Please output the line that contains "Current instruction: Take" and all later lines of the material, exactly, through the end.

┄┄┄┄┄┄

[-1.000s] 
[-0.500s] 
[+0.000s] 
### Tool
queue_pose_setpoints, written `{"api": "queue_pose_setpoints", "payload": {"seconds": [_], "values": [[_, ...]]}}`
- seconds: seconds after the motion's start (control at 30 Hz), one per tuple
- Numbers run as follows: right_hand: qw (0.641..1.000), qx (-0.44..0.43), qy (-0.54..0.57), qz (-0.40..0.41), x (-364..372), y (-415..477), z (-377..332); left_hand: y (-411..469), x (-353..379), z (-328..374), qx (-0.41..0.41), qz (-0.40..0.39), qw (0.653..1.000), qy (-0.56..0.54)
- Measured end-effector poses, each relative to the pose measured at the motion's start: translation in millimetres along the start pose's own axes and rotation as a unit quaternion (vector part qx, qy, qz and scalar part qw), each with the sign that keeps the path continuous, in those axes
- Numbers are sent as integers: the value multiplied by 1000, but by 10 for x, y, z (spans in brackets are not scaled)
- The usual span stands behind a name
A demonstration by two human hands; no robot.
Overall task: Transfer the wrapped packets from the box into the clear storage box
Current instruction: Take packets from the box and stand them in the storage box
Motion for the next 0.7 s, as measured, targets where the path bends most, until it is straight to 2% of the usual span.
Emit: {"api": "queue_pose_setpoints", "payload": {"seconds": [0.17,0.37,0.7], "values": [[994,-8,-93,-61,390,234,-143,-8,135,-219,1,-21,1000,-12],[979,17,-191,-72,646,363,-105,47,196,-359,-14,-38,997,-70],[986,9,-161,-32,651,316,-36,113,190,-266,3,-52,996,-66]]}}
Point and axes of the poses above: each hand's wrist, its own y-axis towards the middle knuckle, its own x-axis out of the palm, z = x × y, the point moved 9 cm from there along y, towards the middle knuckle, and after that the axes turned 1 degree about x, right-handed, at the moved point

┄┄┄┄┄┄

* _Answer space_
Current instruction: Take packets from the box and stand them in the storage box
Motion for the next 0.7 s, as measured, targets where the path bends most, until it is straight to 2% of the usual span.
Emit: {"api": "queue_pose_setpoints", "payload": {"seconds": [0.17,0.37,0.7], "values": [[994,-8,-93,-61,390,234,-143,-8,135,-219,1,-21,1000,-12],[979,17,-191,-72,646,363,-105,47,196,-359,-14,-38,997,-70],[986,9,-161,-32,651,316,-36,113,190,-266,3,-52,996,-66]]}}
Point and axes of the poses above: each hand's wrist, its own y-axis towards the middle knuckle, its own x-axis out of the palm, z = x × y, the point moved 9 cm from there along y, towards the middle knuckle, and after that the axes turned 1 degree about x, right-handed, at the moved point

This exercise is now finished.